What is the difference between Fail Over and Remove?

Practically I would like to know the difference between Fail Over and Remove. If one server is acting up I would probably “remove” it from the cluster and then when the problem is resolved reboot the server and add it back into the cluster. Doesn’t “Fail Over” do the same thing? I would think that it removes the server from the cluster and like remove you fix the problem and bring back into the cluster. What are the considerations when looking at the Web Console “Fail Over” and “Remove”?

1 Like

There is a difference. When you remove a node the cluster manager will move partitions of data off of the node being removed one at a time and place them on other nodes in the cluster in a way that will minimize the risk of data loss and also make sure the data is spread equally across the cluster.

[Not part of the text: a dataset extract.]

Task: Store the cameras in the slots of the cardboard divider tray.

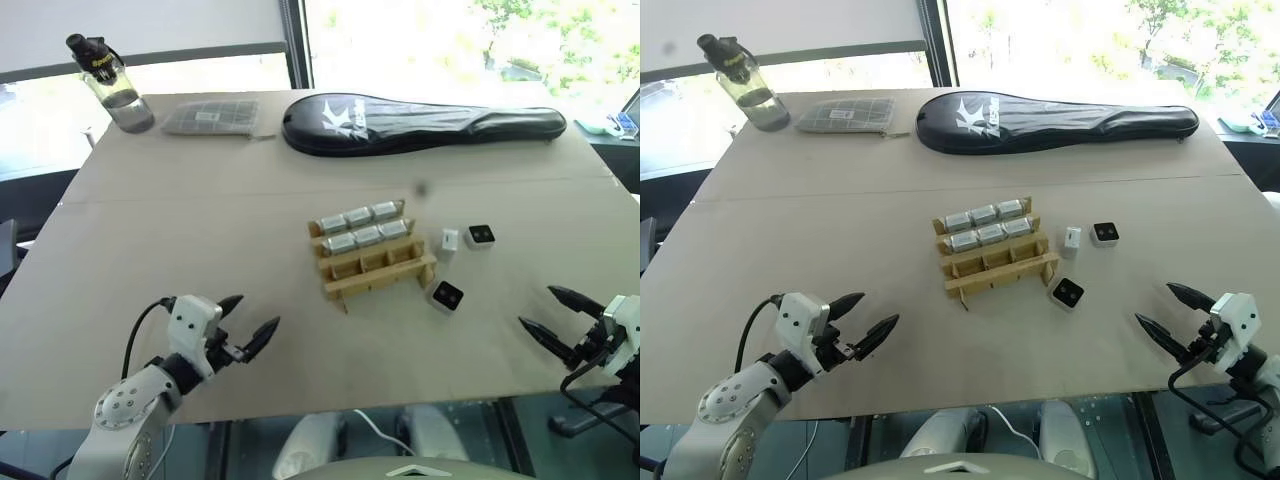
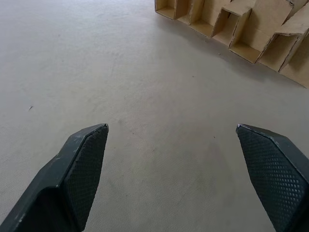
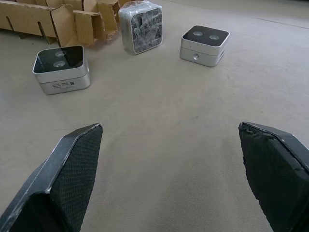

While this moving is happening partitions of data that have not been moved to another node will still be read from the removed node. This means that your cluster will have more resources during the move since you are still using the node your trying to remove.
When you failover then node that is being removed is immediately marked dead and replica partitions on the other servers in the cluster will become active immediately. When this happens you will have one less replica for the failed over partitions and you data may no longer be spread evenly across the cluster. The second step of a failover is to rebalance and that will fix the issue I just mentioned.
In general you should never failover a node unless that node is down or unhealthy enough that you can’t remove it and rebalance.

1 Like